Problem w tym że ci co mogą coś zmienić unikają tej dyskusji bo fakty są bezsporne. W prywatnych rozmowach znani piloci wypowiadają się w podobny sposób, ale komisja nie zauważa tego problemu. Cóż, trzeba będzie poszukać ASG albo JS1 na SMPO w przyszłym roku...
Pozdrawiam,
Wiktor
Wiktor, nie jest łatwo zmieniać sobie samemu współczynniki. Ja mam z tym problem i mówiłem o tym kiedyś publicznie i w rozmowach z Tomkiem.

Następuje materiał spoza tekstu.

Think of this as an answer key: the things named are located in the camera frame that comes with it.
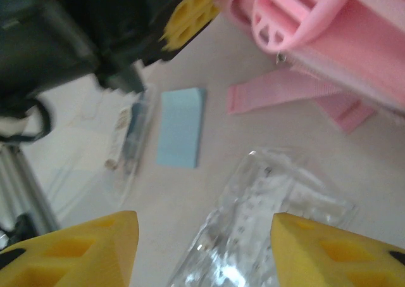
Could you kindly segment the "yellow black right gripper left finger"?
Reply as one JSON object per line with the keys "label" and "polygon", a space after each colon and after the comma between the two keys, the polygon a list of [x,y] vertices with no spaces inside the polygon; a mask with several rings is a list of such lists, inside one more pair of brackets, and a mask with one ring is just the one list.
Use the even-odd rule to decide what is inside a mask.
{"label": "yellow black right gripper left finger", "polygon": [[139,223],[121,211],[1,251],[1,286],[129,286]]}

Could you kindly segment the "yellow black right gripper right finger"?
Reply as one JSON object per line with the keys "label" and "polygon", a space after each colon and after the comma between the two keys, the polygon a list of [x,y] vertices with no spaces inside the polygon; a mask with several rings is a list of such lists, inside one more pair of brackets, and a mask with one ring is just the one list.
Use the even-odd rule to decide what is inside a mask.
{"label": "yellow black right gripper right finger", "polygon": [[281,286],[404,286],[404,249],[287,213],[272,220]]}

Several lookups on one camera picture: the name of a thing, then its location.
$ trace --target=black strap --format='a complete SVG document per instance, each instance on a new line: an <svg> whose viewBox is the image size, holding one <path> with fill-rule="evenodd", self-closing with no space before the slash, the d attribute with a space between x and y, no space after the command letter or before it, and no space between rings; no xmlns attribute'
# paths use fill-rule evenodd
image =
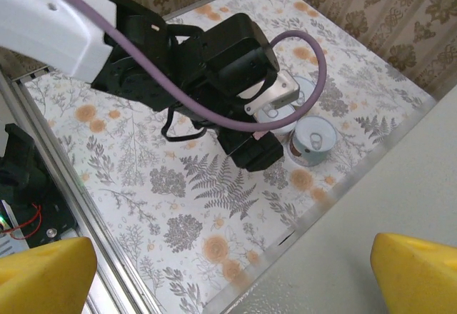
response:
<svg viewBox="0 0 457 314"><path fill-rule="evenodd" d="M266 72L265 81L263 82L262 87L258 90L256 95L254 95L252 98L240 98L238 96L235 96L234 98L228 98L227 102L229 102L233 106L245 106L248 103L251 103L252 101L256 100L268 88L274 85L277 77L278 74L273 69L268 69L268 71Z"/></svg>
<svg viewBox="0 0 457 314"><path fill-rule="evenodd" d="M195 134L190 134L188 136L170 137L167 133L169 132L170 126L173 123L173 117L174 117L174 109L169 108L168 116L166 117L166 123L165 123L164 127L162 127L162 129L161 129L162 136L164 136L167 141L170 141L172 143L176 143L179 141L191 141L193 139L201 138L205 135L206 128L203 128L200 132L195 133Z"/></svg>

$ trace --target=yellow object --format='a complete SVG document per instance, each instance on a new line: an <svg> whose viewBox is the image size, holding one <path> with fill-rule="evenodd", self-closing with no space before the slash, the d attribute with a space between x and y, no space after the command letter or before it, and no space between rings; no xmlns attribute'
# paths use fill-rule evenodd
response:
<svg viewBox="0 0 457 314"><path fill-rule="evenodd" d="M0 258L0 312L81 314L96 272L88 238L71 238Z"/></svg>
<svg viewBox="0 0 457 314"><path fill-rule="evenodd" d="M391 314L457 313L457 248L379 233L371 267Z"/></svg>

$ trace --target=screw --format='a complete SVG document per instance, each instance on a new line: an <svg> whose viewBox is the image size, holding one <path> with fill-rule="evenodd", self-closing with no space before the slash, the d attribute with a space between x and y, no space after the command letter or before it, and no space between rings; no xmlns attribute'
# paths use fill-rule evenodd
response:
<svg viewBox="0 0 457 314"><path fill-rule="evenodd" d="M46 231L46 235L49 237L49 238L54 238L55 236L57 236L57 229L55 228L50 228Z"/></svg>

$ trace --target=purple cable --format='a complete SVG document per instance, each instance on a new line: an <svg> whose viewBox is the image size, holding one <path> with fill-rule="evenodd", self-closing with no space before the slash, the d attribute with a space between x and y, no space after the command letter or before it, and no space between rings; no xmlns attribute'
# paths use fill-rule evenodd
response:
<svg viewBox="0 0 457 314"><path fill-rule="evenodd" d="M243 132L259 132L259 131L271 131L276 130L284 126L293 123L294 121L299 120L304 116L311 107L316 103L317 99L323 91L323 86L326 82L327 76L327 64L325 56L322 52L321 47L318 42L311 37L306 32L302 31L286 31L282 34L279 34L273 41L271 41L271 46L275 46L279 41L289 37L298 37L308 42L311 48L316 54L318 61L318 78L316 82L316 87L309 97L309 99L296 110L295 113L287 116L281 120L270 122L270 123L245 123L243 121L235 121L225 116L221 116L213 111L210 111L206 107L202 106L198 102L190 98L186 93L184 93L178 86L176 86L169 78L167 78L155 65L149 61L143 53L138 50L120 31L113 27L103 16L101 16L97 11L90 7L84 0L64 0L68 4L72 5L75 9L80 11L84 16L89 18L95 25L100 29L105 31L114 41L119 44L128 54L130 54L134 60L143 67L148 74L157 81L166 91L168 91L176 100L181 102L185 107L191 109L193 112L206 118L209 121L220 125L222 127L230 128L235 131Z"/></svg>

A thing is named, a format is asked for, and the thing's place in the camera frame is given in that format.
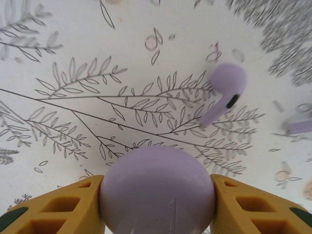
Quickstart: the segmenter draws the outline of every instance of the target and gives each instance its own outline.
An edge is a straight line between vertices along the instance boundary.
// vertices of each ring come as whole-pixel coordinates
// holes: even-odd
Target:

Moim zdaniem komisja szybowcowa w takim składzie nie powinna się tym zajmować bo jest to zbyt kontrowersyjny temat nie mówiąc o tym, że nie czuje się na siłach dodawać lub odejmować sobie punktów już przed zawodami. Są rozwiązania:
1. Przyjąć współczynniki niemieckie - proste ale czy na pewno dobre? Jak lataliśmy w Nitrze ze standardami to w silnych pogodach nie miałeś szans na ASG nastukać im 20km/h. Druga sprawa, że polskie tabele były tworzone za czasów Jantara który miał mocno przeszacowany współczynnik w tabelach niemieckich, poza tym teraz są zakresy współczynników które się ze sobą ścigają wiec jest trochę inaczej.
2. Powinna być stała ekipa obok komisji, która jawnie pracowałaby nad współczynnikami na zasadzie jaką ty realizujesz, wykresy, analizy, przemyślenia itd. a nie "Centce zabierzmy bo za dobrze wypada" jak miało to miejsce jeszcze parę lat temu.

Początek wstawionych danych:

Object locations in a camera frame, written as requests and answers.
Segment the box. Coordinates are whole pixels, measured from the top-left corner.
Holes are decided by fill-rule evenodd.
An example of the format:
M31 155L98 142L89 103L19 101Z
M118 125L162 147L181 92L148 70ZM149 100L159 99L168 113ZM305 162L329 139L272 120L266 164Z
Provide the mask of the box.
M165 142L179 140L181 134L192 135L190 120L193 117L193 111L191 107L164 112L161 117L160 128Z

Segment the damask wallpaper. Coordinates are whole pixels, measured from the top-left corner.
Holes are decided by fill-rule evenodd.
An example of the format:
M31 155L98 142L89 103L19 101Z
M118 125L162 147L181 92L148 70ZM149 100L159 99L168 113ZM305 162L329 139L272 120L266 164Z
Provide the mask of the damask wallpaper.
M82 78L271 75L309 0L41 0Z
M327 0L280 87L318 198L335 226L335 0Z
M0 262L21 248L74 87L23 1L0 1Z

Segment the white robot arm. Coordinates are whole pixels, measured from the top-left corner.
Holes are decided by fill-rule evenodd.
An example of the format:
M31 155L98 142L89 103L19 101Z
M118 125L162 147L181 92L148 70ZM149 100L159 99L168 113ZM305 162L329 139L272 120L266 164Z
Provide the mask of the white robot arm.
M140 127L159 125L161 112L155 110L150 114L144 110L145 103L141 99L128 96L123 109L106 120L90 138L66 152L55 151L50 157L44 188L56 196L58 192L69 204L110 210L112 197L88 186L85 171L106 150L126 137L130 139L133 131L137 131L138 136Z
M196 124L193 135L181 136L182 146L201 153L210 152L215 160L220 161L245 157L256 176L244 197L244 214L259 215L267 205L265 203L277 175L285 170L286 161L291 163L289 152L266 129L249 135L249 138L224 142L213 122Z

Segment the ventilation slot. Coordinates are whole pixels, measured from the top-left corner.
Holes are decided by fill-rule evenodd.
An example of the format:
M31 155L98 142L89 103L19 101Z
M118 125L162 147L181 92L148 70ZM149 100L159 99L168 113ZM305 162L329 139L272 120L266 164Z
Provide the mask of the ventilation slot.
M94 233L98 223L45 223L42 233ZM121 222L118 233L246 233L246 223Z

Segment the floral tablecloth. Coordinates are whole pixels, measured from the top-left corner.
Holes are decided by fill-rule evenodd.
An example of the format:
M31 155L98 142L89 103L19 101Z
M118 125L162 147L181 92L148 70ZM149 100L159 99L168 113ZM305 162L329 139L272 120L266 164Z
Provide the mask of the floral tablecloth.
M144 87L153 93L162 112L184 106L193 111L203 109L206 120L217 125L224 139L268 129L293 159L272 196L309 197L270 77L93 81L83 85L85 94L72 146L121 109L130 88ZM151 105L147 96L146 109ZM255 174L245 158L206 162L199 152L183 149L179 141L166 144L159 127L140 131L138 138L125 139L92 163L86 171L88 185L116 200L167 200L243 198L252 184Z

3. Rezygnujemy ze współczynników wogóle.
Pytanie kto się tym zechce docelowo i na dłuższą metę zająć? Widzę las rąk...
Na szczęście już niedługo będzie nowa komisja. Z tego co pamiętam Jurek Mierkiewicz na starcie w Częstochowie mówił, że należy w końcu obecną komisję zmienić, może on się podejmie tematu.

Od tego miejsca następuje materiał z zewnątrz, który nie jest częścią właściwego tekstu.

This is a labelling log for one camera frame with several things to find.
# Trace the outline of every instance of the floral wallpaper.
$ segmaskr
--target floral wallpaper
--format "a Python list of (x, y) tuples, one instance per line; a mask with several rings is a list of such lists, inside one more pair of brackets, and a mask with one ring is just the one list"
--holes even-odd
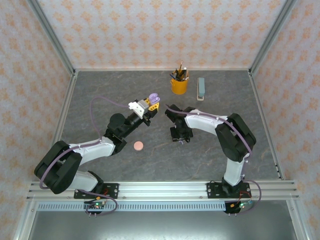
[(0, 239), (17, 228), (70, 76), (26, 0), (0, 2)]
[(285, 0), (39, 0), (79, 68), (249, 68)]
[(285, 177), (320, 236), (320, 1), (298, 0), (254, 77)]

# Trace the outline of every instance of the yellow pencil cup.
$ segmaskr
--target yellow pencil cup
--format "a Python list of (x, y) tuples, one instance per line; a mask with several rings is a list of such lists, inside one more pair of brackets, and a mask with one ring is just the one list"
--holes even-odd
[(189, 79), (185, 81), (177, 81), (175, 79), (171, 79), (171, 90), (174, 94), (184, 94), (187, 91), (187, 85), (188, 85)]

p.s. Wiktor, jakbyś wyciął pierwszą trójkę z ostatnich SMPO to czy tabela końcowych wyników wyglądałaby źle? Czy wtedy też pisałbyś że współczynnik 18-tek jest zbyt dobry? Poza tym gdyby były słabsze pogody to 18tki raczej miałby małe szanse z długalami.
Na zakończenie uważam, że współczynniki zawsze będą złe i można będzie je zmieniać w nieskończoność.